Il peint à
l’huile et à l’acrylique sous le pseudo Muta. Une première pensée dicte son esquisse puis il fractionne et décontextualise pour proposer une véritable remise en
cause de toute idée vraisemblance et de proportion.
“Il
m’arrive parfois de laisser libre cours à l’expression que j’appelle le chaos du
destin.”
Dans son agencement bouleversé, il trace les lignes, les courbes,
pose les limites, créé son propre ordre. Il fait l’inventaire des errances, des
hasards. Une manière de dompter la fuite et la persistance de l’inconnu qui
s’appuie pourtant sur le réel. Car Rimvydas Pupelis travaille d’après des modèles vivants.
« Les
modèles enrichissent mon travail en formes et en couleurs, ce ne sont jamais
les mêmes. A chaque fois ensevelis d’une lumière différente, ils donnent une
multitude des nuances pour comprendre ce qu’est un homme et une femme. »
La lumière devient matrice de la représentation qui absorbe le
réel dans la fragmentation et l’informe. Dans la composition, l’enfouissement
du réel est en quelque sorte une intériorité de la réalité. Son indice s’en
sépare pour devenir autonome. Quelques éléments de la nature tels que la pomme se
distinguent de façon récurrente. Ils introduisent des signes qui permettent d’établir des
comparaisons entre l’espace de la représentation et la réalité.
Non assujetti à l’imitation fidèle du réel, l’artiste reconstruit en éliminant les détails
et en simplifiant les formes. Les
corps, libres dans le mouvement, sont soumis à des épreuves sensibles. Ils sont
géométrisés, déformés, décomposés et
réassemblés en une composition abstraite. Les lignes dures, anguleuses
et brisées multiplient les points de vue. Les détails juxtaposés ou enchevêtrés
affranchissent la perspective pour donner une importance prépondérante à
l'éclatement des volumes en deux dimensions.
La recherche plastique fait référence au renouvellement de la
représentation, celle d’une expérience contemporaine du visible sur les traces
du cubisme.
« Il
n’y pas de période post-Picasso, l’artiste est si grand ! J'ai remarqué
que peindre sur les traces du cubisme unit la plupart de mes forces
spirituelles et matérielles à la création. Le cubisme permet d'aller au-delà
des dogmes classiques établis. Il permet de se déplacer librement dans l'espace
de représentation, et surtout, de sentir le contact des couleurs. »
Sur la surface, la couleur fait avancer les volumes.

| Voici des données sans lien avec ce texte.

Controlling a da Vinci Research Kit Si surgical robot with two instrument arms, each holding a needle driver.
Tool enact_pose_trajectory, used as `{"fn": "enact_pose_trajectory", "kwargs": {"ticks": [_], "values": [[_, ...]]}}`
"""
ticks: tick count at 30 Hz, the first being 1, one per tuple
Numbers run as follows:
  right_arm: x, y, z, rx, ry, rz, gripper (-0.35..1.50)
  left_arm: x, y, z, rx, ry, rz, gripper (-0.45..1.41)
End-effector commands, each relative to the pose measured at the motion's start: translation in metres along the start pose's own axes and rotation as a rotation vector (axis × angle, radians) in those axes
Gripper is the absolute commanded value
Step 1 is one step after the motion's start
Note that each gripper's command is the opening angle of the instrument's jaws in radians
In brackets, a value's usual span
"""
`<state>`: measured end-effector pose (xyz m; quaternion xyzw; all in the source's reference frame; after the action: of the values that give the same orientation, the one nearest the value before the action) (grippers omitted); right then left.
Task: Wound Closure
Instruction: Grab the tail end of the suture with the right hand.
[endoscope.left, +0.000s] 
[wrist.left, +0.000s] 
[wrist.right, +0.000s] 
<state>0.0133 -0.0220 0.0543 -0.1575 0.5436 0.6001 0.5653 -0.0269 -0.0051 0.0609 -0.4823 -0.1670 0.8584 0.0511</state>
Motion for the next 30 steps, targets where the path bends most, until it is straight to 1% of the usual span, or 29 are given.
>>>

Le bleu, le
rouge, le vert, le rose, le violet… engendrent des effets chromatiques d’une
grande vitalité.
« Chaque
couleur incarne un sentiment diffèrent, à travers duquel j’essaye de toucher
l’esprit du regardeur. Devant chaque couleur, nous devons vivre un moment
intense de réalité. »
Ses séries récentes travaillent des espaces unifiés,
plus homogènes avec des figures humaines concentrées sur des fonds unis. Le fragment se concentre autour du
plus intime.
« La
fragmentation me permet d’atteindre la liberté intérieure. Devant chaque
modèle, j’essaye de trouver ce qui se cache derrière la forme visible pour le
refléter sur la toile afin d’établir le lien avec le spectateur. »
Les œuvres de Ruimvydas Pupelis multiplient le potentiel
narratif. C’est une tentative
d’évasion, une ouverture de perspectives, la poésie d’un espace de liberté où
l’équilibre semble pouvoir basculer à tout moment. Cette relation au monde,
jamais figée, nous laisse multivalent devant l’ordre des choses.